I never wanted this kind of sickness. The pungent, stinking odor of my flesh attracted the red ants. Now, this was their turn. Their living friends in countless numbers started visiting my pains-stricken sleepy body, in their gratification to express their subservience! each tiny one, with a tiny bite to the blisters, got stuck in the sticky fluid and intensified my pain manifold.

It took hours of struggle to remove the world of ants from my body.

Immediate preventive measures were taken to avoid reoccurrence. The application of chalk to distract them, and all other homemade arrangements including a sprinkling of flour, herbal powder and thorough cleaning of my isolated bedroom as nothing should be left to chance. Water-filled plates beneath the legs of the bed were kept to make it further foolproof.

Following day, still carrying a very high temperature, the semi subconscious mind was hallucinating with the dreams of the ants with wings, flying from everywhere every corner and entering through the mosquito net.

And they all came back. This time the army of carpenter red ants mixed with some bigger red ants of unknown species having stronger bites, with their new wings acquired and aided by the ongoing rains, seemed more determined to feast on the juicy fluids of my aching chickenpox blisters!

I squealed with the ultimate unbearable agony of getting hundreds of stings on the already wounded surface of the skin and cried vehemently. I had learned my lesson at the lesson.

My heart bled not entirely out of pain also on being defeated perhaps by the collective vengeance of the mere creatures always at the mercy of my soft tabs for crushing. The millions of ghost ant- souls thus liberated in those past years were having the last laughs.

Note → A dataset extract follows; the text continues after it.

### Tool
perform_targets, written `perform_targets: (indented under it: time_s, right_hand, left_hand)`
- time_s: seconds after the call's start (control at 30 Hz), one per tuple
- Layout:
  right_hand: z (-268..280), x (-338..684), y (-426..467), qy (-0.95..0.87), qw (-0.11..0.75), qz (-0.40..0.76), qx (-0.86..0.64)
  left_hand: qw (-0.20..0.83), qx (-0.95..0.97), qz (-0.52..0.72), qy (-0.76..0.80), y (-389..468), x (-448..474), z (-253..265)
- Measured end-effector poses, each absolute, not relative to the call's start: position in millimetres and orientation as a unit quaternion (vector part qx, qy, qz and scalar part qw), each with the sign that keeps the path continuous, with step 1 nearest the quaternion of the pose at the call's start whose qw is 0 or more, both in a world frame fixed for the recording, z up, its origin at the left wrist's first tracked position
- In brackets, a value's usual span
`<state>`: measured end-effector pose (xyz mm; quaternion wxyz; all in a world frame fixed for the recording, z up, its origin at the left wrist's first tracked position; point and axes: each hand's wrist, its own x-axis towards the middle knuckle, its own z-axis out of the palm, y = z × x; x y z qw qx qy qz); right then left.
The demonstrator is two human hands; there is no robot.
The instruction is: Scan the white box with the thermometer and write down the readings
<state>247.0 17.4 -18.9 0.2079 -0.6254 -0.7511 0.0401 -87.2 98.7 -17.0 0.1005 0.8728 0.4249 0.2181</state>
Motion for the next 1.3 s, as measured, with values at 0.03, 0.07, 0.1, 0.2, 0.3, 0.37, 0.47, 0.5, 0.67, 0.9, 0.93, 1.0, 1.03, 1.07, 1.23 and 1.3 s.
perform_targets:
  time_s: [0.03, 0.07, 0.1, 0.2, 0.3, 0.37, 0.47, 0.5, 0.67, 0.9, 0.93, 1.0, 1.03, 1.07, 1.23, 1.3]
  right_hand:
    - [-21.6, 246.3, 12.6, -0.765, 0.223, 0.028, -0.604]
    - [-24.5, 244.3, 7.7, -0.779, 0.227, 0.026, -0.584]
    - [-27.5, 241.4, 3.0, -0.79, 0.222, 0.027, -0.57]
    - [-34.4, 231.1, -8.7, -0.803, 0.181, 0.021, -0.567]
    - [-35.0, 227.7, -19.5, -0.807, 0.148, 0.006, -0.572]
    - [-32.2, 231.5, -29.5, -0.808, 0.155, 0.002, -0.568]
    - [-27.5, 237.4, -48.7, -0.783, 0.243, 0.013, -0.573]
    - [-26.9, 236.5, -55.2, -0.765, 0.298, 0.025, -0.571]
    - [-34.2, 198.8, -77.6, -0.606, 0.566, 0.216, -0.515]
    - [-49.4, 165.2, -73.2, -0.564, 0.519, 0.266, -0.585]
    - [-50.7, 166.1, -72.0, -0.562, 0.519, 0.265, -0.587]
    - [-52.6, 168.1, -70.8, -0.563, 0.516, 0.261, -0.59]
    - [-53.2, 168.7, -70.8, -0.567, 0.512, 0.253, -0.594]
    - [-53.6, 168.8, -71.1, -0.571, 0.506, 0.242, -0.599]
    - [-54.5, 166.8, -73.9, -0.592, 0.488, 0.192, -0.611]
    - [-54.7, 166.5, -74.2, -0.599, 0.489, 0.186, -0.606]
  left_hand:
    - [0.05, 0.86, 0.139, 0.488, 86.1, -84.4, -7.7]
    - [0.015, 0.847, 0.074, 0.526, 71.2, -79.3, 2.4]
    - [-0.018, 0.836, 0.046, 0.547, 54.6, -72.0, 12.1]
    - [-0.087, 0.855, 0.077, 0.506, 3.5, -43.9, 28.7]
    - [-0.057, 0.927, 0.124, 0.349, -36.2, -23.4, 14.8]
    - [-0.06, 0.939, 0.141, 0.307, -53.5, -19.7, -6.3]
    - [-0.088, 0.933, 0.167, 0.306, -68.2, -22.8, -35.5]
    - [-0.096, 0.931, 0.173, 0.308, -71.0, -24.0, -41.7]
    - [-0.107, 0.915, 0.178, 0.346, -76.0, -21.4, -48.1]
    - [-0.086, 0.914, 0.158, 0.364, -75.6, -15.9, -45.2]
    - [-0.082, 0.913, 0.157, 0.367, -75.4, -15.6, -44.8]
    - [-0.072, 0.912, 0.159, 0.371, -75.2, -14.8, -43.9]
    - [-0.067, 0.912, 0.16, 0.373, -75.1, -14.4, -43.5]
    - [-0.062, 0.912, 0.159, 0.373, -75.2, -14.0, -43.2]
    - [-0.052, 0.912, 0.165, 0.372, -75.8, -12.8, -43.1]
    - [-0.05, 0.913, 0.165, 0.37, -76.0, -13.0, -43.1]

The conqueror became the conquered!

The story of a grasshopper and an ant who works to store food for rainy days never to starve came to my mind. The hardworking living being, a beautiful creation of nature, can also be dreadfully dangerous to the strongest African lions once trapped in their cluster.

Bou kept advising me to pray and meditate seek forgiveness for the sins committed to get relief. Tears of repentance from the heart blew away the years of sin. So we reap as we sow!

“Weak can never forgive, forgiveness is the attribute of strong.”

The redolence of my late mother’s words never to do what is not to be done would perhaps remain ever vivid as long as I walk on this earth. The world of ants is mightier than the mightiest!